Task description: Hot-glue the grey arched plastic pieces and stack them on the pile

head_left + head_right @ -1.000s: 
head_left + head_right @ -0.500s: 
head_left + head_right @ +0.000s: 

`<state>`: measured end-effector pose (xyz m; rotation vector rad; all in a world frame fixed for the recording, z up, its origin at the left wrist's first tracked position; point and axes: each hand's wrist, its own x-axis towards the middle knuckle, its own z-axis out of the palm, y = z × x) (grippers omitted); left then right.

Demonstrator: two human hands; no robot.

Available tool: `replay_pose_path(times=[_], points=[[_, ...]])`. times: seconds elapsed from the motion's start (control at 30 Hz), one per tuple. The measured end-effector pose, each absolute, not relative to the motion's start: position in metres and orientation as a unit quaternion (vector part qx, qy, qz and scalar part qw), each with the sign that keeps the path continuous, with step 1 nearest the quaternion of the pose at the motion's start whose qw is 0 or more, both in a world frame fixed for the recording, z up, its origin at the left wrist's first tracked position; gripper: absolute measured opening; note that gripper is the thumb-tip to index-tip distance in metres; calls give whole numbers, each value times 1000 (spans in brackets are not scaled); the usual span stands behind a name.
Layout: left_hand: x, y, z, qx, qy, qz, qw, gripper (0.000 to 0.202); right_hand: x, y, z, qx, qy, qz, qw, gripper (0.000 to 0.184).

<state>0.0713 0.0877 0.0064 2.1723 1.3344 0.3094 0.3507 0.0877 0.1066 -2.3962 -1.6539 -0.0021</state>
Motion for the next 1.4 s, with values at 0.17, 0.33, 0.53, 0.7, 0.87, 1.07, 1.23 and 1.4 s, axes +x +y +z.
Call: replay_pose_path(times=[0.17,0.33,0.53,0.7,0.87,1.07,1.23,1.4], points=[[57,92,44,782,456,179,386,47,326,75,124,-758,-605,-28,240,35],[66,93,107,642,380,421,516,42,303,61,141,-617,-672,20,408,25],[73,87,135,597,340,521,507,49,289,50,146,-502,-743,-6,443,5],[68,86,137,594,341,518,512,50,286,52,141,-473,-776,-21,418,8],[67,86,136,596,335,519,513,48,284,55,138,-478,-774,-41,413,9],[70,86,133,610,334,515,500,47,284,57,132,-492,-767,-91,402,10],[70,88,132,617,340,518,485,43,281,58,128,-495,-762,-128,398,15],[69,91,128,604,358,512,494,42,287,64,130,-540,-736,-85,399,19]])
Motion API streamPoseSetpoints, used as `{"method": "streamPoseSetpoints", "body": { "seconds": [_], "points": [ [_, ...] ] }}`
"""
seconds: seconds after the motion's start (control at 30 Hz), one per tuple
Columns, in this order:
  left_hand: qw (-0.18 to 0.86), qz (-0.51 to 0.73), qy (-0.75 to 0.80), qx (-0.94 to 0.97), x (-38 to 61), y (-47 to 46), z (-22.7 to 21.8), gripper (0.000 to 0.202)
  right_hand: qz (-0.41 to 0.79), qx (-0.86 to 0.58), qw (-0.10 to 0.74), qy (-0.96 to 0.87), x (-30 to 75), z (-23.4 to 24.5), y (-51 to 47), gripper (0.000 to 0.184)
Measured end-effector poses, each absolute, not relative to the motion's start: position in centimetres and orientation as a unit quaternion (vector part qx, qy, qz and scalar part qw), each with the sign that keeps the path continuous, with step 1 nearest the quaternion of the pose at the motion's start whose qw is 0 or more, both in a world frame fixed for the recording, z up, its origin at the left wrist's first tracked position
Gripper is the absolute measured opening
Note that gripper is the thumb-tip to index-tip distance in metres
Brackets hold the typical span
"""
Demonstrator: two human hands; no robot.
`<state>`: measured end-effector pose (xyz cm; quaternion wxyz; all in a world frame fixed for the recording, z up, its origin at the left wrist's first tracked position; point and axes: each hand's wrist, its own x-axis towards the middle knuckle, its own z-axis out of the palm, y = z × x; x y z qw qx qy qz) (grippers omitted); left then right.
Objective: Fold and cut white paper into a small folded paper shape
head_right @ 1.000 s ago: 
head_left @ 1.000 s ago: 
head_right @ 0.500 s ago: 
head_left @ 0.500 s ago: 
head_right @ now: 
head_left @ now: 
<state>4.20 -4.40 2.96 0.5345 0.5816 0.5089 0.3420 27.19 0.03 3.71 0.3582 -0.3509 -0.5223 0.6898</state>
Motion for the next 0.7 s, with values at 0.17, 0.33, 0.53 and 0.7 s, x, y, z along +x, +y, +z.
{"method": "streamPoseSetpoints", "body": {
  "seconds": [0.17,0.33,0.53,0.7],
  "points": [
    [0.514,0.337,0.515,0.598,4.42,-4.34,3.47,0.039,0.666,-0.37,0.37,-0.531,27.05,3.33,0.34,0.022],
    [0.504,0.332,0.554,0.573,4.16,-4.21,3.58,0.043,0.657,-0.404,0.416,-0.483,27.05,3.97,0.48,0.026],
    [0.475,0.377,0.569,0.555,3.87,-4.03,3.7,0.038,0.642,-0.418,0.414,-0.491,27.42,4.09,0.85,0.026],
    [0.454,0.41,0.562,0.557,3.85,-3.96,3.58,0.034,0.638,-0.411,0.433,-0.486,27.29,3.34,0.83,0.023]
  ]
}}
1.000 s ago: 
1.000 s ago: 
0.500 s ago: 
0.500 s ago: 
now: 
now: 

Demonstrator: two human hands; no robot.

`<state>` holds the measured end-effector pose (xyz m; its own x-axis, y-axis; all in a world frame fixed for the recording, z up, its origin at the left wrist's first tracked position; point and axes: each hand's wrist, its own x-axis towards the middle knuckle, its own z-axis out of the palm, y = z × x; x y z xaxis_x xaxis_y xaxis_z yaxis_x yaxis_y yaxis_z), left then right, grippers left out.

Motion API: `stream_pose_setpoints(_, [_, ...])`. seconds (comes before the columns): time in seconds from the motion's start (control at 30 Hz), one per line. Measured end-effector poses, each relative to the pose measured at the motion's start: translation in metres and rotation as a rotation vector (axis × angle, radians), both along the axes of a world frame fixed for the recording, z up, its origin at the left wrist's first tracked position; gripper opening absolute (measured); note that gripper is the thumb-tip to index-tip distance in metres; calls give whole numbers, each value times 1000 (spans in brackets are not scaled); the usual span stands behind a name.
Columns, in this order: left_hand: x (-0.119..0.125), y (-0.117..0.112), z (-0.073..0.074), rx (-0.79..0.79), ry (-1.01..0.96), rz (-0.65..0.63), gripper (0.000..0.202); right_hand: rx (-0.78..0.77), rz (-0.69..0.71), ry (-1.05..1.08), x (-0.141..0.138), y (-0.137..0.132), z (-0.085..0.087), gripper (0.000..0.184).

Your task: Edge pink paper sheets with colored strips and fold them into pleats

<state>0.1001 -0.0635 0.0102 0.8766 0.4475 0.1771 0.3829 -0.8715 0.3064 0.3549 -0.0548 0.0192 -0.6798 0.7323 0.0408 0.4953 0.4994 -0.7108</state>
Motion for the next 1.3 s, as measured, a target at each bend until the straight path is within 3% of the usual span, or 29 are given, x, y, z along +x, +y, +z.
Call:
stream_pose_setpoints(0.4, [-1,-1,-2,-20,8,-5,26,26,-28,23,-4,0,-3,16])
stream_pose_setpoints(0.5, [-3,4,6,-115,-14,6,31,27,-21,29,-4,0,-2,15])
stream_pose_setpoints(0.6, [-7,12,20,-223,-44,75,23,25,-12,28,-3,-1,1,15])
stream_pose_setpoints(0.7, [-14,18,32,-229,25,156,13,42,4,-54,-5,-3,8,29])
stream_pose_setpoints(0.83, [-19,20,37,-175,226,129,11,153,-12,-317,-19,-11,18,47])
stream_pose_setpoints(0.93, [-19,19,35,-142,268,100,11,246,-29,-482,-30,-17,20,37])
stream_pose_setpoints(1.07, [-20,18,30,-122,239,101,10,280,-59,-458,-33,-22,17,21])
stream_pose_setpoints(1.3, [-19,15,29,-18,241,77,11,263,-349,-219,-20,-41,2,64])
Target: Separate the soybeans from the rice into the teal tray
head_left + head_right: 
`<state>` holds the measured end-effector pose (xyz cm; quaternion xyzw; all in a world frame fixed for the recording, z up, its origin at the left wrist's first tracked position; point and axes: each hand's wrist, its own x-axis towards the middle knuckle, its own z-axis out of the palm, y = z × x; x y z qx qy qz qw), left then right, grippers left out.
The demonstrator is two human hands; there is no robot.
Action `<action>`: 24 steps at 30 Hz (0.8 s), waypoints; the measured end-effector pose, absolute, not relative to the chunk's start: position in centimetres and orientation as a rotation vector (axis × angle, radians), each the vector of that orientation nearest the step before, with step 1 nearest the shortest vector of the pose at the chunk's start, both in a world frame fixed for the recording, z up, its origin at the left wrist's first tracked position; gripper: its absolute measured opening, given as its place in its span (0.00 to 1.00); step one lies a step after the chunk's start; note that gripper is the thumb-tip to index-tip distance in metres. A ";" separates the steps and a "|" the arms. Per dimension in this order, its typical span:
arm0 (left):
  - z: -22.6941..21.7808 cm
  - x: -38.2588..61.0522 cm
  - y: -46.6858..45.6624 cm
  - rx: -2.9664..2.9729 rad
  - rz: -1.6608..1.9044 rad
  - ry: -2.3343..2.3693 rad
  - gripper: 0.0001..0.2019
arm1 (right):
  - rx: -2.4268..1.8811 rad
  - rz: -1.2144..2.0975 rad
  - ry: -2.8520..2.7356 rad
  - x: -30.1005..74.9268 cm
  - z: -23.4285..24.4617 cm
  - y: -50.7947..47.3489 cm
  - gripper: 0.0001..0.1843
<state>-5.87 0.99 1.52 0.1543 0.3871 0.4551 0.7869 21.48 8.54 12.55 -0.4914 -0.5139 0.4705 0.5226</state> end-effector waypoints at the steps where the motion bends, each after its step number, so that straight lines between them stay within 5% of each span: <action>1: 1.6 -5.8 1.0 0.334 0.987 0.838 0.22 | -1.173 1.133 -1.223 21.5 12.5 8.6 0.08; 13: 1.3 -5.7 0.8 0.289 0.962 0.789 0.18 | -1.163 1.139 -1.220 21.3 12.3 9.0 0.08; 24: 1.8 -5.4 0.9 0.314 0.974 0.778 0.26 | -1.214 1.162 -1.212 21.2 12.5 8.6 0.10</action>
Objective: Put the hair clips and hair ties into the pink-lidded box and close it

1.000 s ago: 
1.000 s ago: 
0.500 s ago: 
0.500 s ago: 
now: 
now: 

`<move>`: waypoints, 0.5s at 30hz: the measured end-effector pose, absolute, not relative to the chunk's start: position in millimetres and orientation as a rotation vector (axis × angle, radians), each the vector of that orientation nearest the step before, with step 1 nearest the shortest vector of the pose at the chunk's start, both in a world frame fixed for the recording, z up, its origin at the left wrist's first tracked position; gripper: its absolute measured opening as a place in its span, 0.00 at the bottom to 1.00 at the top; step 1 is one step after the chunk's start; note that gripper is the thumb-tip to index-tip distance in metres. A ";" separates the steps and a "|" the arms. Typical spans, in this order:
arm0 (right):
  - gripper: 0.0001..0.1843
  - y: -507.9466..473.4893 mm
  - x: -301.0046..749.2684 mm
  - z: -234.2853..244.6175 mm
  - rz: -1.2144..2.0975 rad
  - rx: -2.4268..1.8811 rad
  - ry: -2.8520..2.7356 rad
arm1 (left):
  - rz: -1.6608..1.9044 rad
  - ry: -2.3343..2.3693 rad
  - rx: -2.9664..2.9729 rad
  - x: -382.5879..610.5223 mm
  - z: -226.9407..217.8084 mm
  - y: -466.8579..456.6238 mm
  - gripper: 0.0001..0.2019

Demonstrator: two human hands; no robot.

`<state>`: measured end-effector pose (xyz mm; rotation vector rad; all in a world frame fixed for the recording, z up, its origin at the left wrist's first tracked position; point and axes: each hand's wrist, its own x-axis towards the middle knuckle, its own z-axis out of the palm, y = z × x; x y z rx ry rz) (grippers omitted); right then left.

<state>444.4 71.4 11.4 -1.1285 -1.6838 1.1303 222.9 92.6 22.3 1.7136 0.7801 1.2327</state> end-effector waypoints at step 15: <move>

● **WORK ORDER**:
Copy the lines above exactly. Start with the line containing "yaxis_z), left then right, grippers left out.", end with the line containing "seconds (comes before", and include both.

● **EXERCISE RESPONSE**:
`<state>` holds the measured end-effector pose (xyz m; its own x-axis, y-axis; all in a world frame fixed for the recording, z up, its origin at the left wrist's first tracked position; point and axes: each hand's wrist, its own x-axis towards the middle knuckle, its own z-axis out of the palm, y = z × x; x y z xaxis_x xaxis_y xaxis_z yaxis_x yaxis_y yaxis_z), left then right, grippers left out.

Motion API: `stream_pose_setpoints(_, [_, ...])`. seconds (comes before the columns): time in seconds from the motion's start (control at 30 Hz), one per line. Measured end-effector poses, each relative to the pose measured at the motion's start: translation in metres and rotation as a rotation vector (axis × angle, radians), both along the axes of a world frame fixed for the recording, z up, its origin at the left wrist's first tracked position; gripper opening absolute (measured); note that gripper is the thumb-tip to index-tip distance in metres; calls give whole numbers, each value times 1000 (spans in brackets are not scaled); the usual span stands behind a name.

No further answer is expected.